Wednesday, August 31, 2011

Honest thoughts and self-observations from recruiting

1. When you ask a freshman if they are interested in something, you have to learn how to properly interpret his response. Here is some sample dialogue:

Me: Hey, are you interested in a Christian Leadership Training course to help you grow as a Christian?

What he says: Yeah! That sounds amazing! Can I have a few of your fliers to pass out to some of my friends that I also think might be interested?

What he means: No.

2. Sometimes it is really hard for me to respond when people tell me they will go to something but then don't. I think the reason is that I am really excited about the things we're doing, and so it is easy for me to assume that other people are to. It is hard for me to conceive of a Christian not being excited about growth, leadership, etc. Also, although I am not surprised at non-Christians being insincere or outright lying, it is harder for me when professing Christians do. I want to say, "Dude, I don't care if you are involved with the Navs! I just want you to grow! I want you to be changed by God! I want you to reach the people around you! You can do that in other groups or if you don't want to, that is fine too! But you got my hopes up, and this is my job and the disappointments in it hurt me!"

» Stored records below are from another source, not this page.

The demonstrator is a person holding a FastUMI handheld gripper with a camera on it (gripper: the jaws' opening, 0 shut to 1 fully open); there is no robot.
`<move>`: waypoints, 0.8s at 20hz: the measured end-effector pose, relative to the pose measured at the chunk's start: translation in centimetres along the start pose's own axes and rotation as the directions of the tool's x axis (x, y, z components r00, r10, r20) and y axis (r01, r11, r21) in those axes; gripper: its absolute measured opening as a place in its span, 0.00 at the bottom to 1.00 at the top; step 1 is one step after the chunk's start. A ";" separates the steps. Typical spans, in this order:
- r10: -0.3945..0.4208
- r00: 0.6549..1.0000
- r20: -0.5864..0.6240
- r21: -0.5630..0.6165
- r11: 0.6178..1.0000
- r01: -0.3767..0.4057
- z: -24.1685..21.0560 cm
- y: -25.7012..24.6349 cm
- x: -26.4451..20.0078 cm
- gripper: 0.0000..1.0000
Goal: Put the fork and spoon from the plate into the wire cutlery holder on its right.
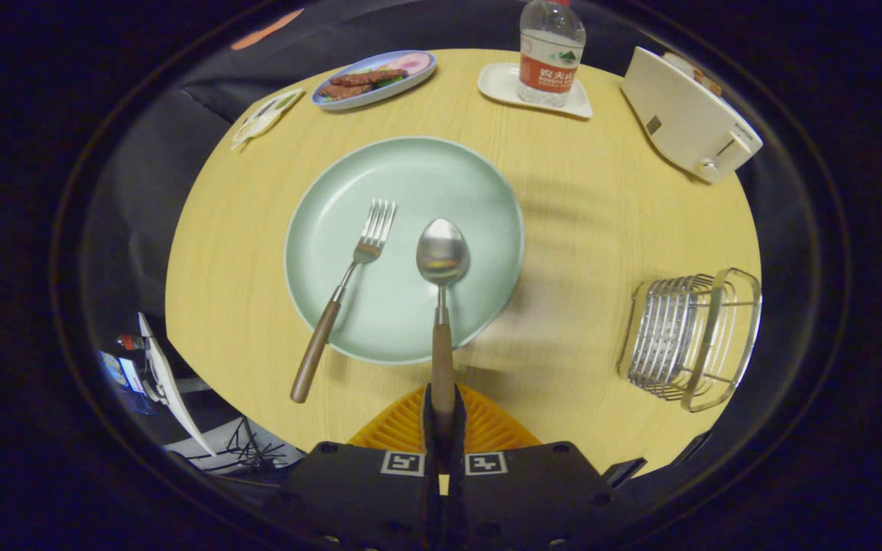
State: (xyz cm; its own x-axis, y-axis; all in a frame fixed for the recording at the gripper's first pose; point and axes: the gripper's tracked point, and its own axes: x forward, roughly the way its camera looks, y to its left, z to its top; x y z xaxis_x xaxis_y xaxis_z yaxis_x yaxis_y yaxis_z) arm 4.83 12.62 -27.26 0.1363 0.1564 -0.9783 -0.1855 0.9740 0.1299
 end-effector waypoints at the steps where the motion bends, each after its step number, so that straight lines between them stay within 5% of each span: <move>1: 0.009 1.000 0.018 0.000 1.000 -0.009 0.0 -0.1 -1.3 0.05; 10: -0.003 0.990 0.144 0.133 0.991 -0.017 -1.8 -7.7 -14.2 0.00; 16: -0.050 0.998 0.045 0.291 0.956 0.035 -4.6 -14.6 -14.4 0.00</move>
State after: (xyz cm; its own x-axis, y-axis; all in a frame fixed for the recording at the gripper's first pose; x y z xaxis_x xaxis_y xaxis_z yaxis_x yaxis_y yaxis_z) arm 1.14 -4.54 -15.84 0.1893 0.1150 -0.9752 0.1102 0.9844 0.1374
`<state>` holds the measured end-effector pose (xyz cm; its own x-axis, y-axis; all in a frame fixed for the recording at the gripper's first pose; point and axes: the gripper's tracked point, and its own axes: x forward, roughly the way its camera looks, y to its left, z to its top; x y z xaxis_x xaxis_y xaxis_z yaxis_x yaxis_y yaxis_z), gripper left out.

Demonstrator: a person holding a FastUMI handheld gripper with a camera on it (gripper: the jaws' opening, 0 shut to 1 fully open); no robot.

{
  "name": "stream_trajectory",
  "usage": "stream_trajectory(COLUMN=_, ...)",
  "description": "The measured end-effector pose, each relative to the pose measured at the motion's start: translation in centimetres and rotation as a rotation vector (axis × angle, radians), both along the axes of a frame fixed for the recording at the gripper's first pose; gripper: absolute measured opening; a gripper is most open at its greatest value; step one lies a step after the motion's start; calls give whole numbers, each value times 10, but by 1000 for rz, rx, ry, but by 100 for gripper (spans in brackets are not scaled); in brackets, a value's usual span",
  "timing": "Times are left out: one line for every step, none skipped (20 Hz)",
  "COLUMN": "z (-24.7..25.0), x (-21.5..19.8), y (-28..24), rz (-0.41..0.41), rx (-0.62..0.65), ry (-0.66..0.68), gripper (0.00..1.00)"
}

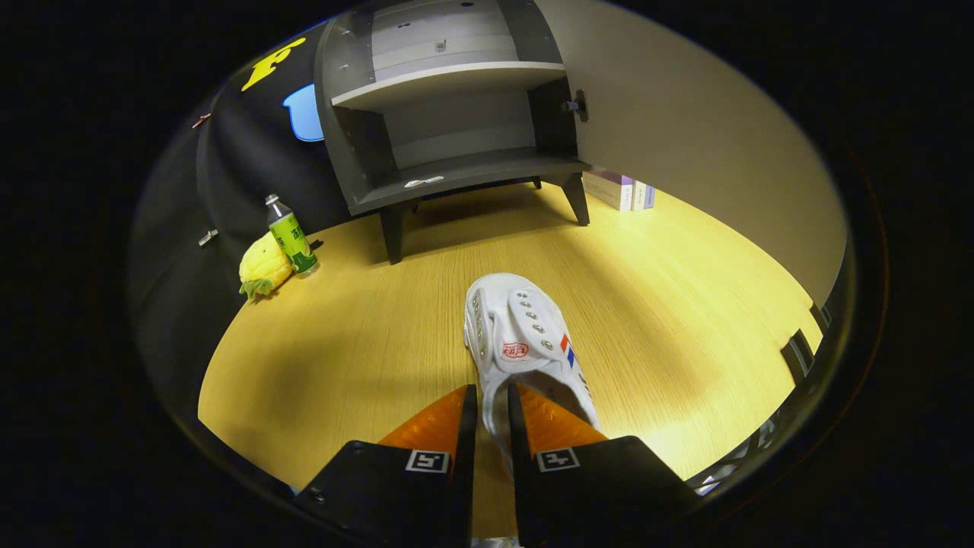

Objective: Open the shoe cabinet door, grab the shoes and put them into the shoe cabinet, then close the shoe cabinet door.

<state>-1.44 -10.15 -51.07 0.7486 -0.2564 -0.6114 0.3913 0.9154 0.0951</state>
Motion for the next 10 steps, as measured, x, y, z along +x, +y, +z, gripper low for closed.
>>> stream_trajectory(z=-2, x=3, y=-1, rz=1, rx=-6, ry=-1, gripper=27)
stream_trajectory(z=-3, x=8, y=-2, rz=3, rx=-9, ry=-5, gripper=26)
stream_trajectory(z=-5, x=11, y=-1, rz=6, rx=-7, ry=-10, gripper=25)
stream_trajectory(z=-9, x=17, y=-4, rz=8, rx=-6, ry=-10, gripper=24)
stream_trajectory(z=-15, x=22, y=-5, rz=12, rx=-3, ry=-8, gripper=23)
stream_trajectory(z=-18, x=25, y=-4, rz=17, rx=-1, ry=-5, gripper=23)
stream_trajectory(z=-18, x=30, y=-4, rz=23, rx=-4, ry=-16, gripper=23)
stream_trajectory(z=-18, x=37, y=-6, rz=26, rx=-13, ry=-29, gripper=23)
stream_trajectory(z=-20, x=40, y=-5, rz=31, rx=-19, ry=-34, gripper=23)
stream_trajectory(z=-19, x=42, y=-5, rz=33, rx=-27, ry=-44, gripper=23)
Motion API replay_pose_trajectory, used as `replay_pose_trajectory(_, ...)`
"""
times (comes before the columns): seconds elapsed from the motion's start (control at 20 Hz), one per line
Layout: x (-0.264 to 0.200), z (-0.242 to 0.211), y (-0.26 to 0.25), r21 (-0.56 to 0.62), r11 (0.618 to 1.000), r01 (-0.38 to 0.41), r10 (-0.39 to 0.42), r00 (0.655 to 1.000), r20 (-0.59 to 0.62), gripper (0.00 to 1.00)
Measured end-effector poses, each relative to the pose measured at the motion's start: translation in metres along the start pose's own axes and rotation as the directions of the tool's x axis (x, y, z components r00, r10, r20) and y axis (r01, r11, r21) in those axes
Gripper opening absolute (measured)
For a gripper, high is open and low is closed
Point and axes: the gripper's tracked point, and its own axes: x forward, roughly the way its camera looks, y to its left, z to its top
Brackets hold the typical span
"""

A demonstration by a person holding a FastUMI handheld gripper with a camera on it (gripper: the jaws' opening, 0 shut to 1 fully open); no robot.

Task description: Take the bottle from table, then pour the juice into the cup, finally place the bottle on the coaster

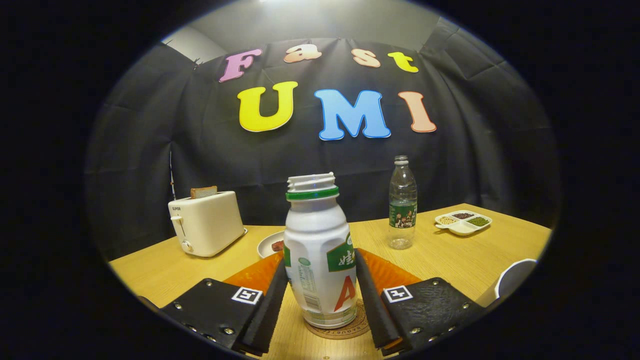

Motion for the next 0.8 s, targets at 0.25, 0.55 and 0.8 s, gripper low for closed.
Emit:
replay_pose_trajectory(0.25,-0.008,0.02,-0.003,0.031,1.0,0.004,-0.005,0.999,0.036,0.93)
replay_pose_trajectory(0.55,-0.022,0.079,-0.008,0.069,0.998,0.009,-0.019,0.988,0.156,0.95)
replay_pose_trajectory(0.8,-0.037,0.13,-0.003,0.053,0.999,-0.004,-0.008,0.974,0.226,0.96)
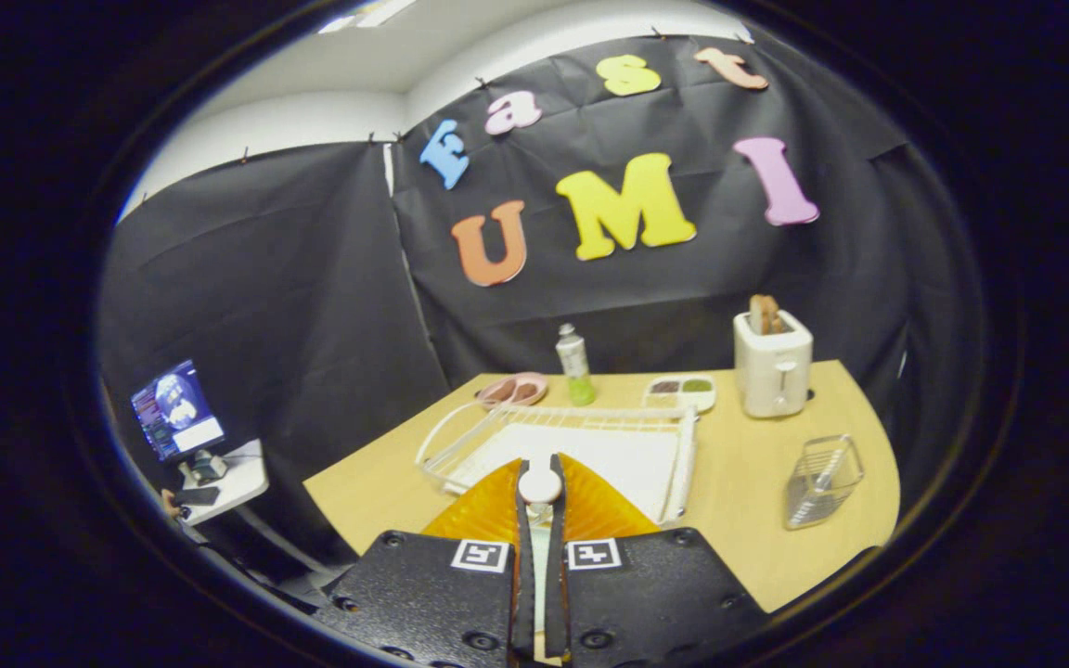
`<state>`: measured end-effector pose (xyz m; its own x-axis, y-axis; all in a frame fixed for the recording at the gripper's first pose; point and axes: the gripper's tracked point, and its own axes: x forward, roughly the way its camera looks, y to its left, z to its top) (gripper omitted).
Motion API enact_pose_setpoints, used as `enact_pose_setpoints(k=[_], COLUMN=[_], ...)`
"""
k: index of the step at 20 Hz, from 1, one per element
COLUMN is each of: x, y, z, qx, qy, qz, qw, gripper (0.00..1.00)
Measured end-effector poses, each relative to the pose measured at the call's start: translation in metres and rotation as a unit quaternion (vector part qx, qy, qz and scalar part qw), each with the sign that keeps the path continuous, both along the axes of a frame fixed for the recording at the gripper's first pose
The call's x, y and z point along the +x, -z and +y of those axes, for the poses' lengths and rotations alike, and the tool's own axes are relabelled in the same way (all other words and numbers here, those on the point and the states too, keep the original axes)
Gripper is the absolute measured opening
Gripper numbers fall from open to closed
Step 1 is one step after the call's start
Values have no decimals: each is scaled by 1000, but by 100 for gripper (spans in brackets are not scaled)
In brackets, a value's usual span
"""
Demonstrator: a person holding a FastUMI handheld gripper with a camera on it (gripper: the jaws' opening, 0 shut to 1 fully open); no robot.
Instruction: Take the plate from the dish rack, then take the spoon from the basket and place it into the plate.
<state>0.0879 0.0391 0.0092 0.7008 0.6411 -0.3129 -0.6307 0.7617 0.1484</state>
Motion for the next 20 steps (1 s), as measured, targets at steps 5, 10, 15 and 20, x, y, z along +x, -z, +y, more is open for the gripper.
enact_pose_setpoints(k=[5, 10, 15, 20], x=[-11, -11, -14, -3], y=[46, 83, 100, 101], z=[41, 64, 83, 77], qx=[-60, -112, -114, -129], qy=[-60, -83, -110, -92], qz=[21, 34, 61, 47], qw=[996, 990, 986, 986], gripper=[9, 10, 13, 20])
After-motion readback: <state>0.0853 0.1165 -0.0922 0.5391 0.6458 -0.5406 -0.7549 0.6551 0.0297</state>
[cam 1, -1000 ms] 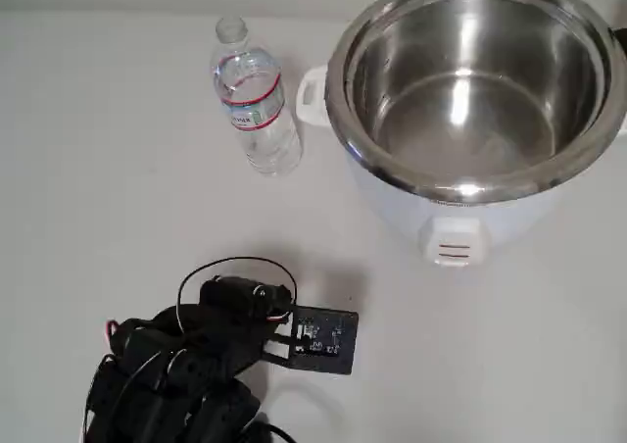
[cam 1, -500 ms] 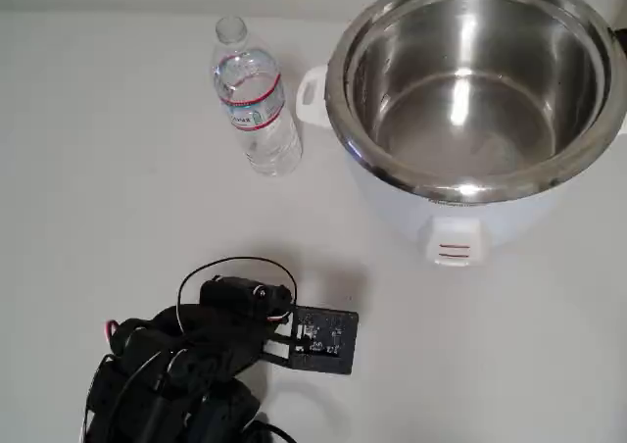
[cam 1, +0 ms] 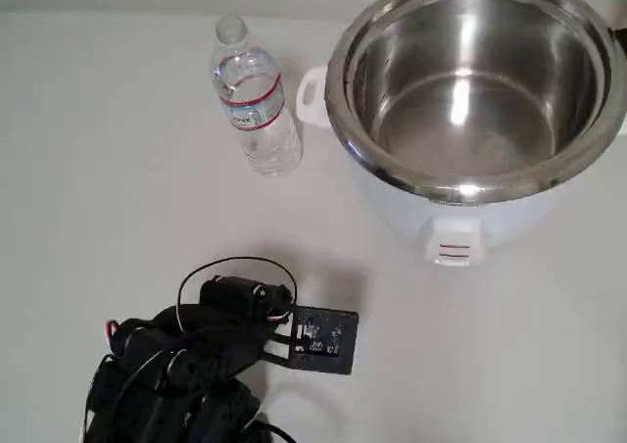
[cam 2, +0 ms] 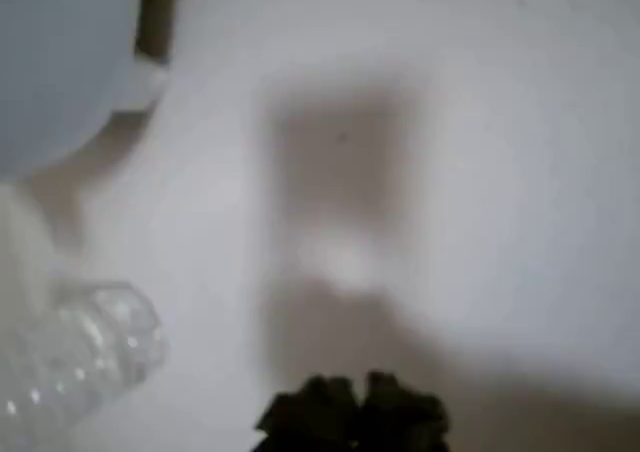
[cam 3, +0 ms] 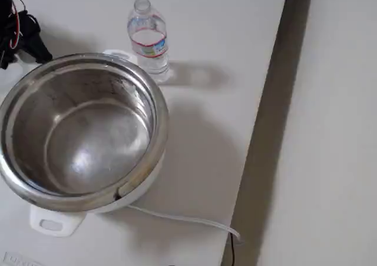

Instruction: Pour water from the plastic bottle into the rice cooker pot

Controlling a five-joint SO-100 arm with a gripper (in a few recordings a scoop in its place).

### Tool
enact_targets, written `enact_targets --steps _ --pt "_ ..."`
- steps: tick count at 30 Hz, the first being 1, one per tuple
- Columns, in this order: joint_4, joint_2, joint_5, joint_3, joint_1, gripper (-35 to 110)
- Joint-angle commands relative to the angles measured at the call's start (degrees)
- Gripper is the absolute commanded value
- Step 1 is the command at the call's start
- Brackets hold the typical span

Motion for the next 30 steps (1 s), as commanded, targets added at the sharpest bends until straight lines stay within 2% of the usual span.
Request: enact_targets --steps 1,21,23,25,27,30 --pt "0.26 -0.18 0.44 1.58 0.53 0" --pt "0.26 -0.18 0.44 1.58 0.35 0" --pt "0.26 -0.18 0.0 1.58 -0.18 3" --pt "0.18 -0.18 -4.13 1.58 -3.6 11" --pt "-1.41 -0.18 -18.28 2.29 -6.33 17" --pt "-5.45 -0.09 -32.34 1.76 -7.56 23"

3. Sometimes there is bitterness (and perhaps by sometimes, I mean, generally, but I repent of it and take it to Jesus) when I am rejected. When I invite a guy to something and he flakes. I want to say to him "You will regret this one day!" Then I imagination some ridiculous scenario where this student looks back his senior year and realizes he has wasted it and he mourns and comes to me and says, "Steven if only I had joined the Navs during that first week when you asked me! My life would be different! O how I regret the callousness with which I treated you, so willfully neglecting the brilliant spiritual insights which I treated as nothing more than chaff." And then I will gently forgive him, with beautiful compassion.

Yes, that scene is completely ridiculous, since in my heart there is a secret desire for this individual, this human being, this person made by God, to have a terrible four years unless he is in MY ministry! Why not just walk around campus with a sandwich board proclaiming "Salvation is found nowhere else but in the ministry of Steven Crawford."

4. Ah pride. Pride is an ugly, ugly thing when displayed like this? Perhaps I am the only minister of the gospel ever to struggle with such things. But recruitment is a wonderful time for my pride to be exposed, so that I can crucify it and repent of it! God doesn't need me. But he wants me. I have a plan which I have sought the Lord on, and taken before him and prayed over, and which I will work towards and labor in, and which I hope God blesses to the extent he desires. But shouldn't I allow a person to be a person, and love them? Shouldn't I desire that a student who doesn't come into my ministry to still grow ferociously? Yes.

5. But nonetheless, I do wish that freshmen were honest. I wish that if a student looks at me and tells me something, he would mean it.

6. Recruitment is hard. But it is necessary.

2 Comments:

Blogger OAG said...

I feel you Steven. I definitely didn't enjoy flakiness when working with college students. I thought I wouldn't have to deal with that anymore as I started working with adults, but sadly they're just as bad. It is a pain.

9:38 PM

 
Blogger valbuss said...

Just come to SDSU. You ask. They say "no". And yes they mean "no". Then when someone DOES say "yes" they look at you weird as you dance around like a crazy person. But 1st week of recruitment is beginning to be my favorite because at least they're still polite when they say "no."